Allow combining inductives + records?

[mtzguido]

Would it make sense to allow type declarations such as this?

type t =
    | A of { x : int; y : bool }
    | B of { z : nat }

Then one can do:

let t = A ({ x = 2; y = true })

let _ = match t with
        | A ({ x = x }) -> assert (x == 2)
        | _ -> assert False

and have code that is robust in the face of adding fields to either case. One can work around it by using a proxy for the records, like this:

type p1 = { x : int; y : bool }
type p2 = { z : nat }
type t =
    | A of p1
    | B of p2

With this definition, the code above typechecks just fine, so it doesn't seem like a lot of work is needed.

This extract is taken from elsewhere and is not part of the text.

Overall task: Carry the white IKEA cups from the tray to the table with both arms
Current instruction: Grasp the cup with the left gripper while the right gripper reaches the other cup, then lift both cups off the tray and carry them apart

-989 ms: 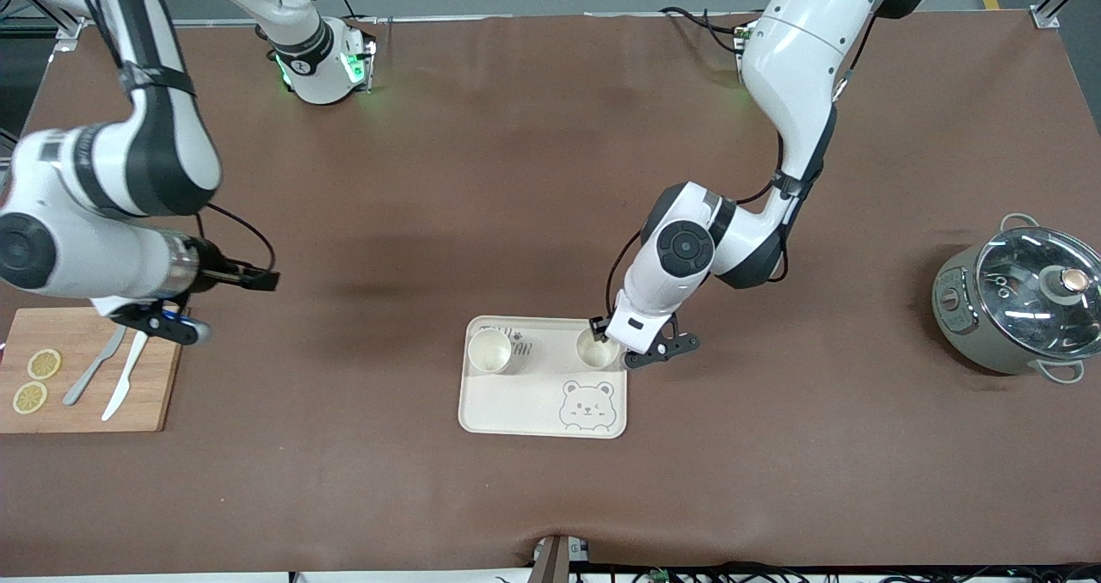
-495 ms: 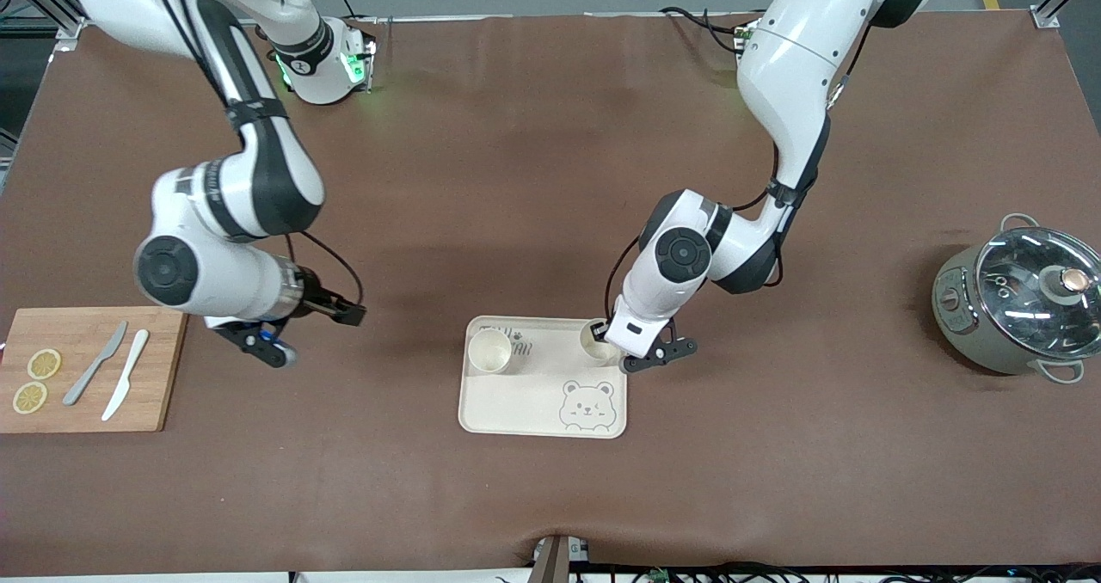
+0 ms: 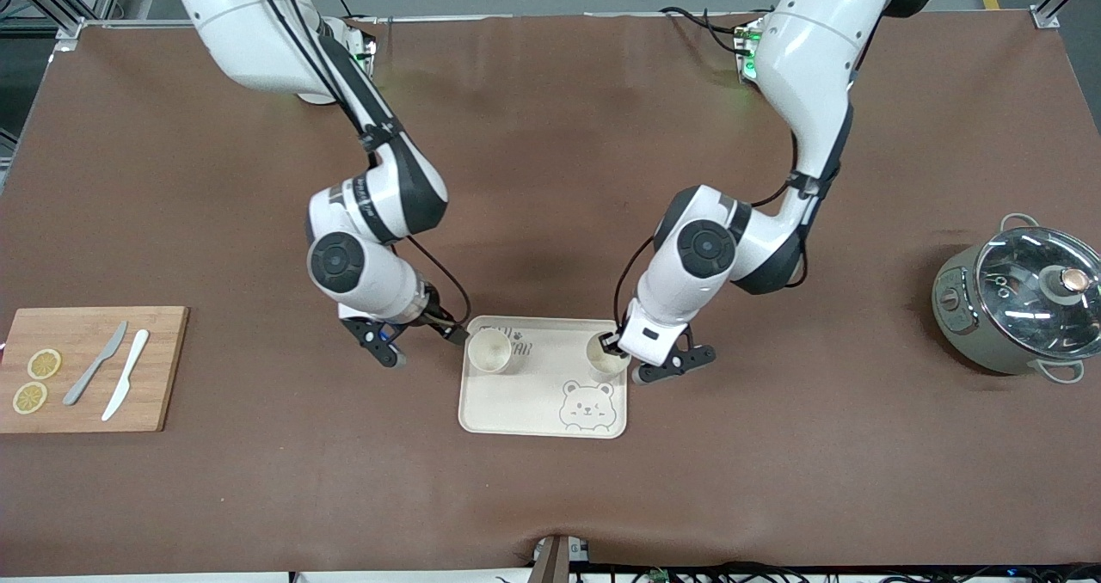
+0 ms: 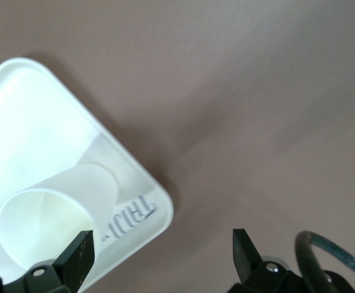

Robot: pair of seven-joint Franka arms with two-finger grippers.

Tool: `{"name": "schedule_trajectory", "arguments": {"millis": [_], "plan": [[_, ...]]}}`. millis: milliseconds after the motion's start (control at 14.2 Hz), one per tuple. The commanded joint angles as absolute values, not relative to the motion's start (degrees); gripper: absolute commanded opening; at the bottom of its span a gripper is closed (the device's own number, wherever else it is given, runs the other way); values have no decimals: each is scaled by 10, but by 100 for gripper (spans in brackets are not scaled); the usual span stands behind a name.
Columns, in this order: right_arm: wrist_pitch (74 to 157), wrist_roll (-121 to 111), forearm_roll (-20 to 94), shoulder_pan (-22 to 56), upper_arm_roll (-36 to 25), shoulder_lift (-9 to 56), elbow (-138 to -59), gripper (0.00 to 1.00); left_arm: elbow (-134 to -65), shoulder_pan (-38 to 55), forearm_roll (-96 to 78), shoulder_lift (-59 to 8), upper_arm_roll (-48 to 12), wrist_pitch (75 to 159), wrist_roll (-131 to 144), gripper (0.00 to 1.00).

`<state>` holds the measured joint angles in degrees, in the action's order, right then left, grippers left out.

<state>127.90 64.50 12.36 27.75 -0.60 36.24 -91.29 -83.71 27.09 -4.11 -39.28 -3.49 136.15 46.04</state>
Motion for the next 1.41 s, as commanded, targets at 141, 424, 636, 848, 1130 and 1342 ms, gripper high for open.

My particular desire for this comes from the term_view and sigelt_view types in Meta-F*. Adding a field to one of the data constructors requires changing a bunch of places to ignore it.

[typesAreSpaces]

I have a similar question, but simpler. I don't understand why the following code doesn't work: val f : {fst : int; snd: int} -> Tot int

It seems that a proxy is needed, the following works: type int_pair = {fst : int; snd : int} val f : int_pair -> Tot int

[typesAreSpaces]

After reading the discussion in #1184 , now I understand the internals of record types and what do they desugar to. Your question is interesting because it hints that 'adding more sugar' might solve the problem, perhaps using an internal table to keep track 'of all the sugar added' might be needed to avoid repetitions. I'm new using FStar, I really like it!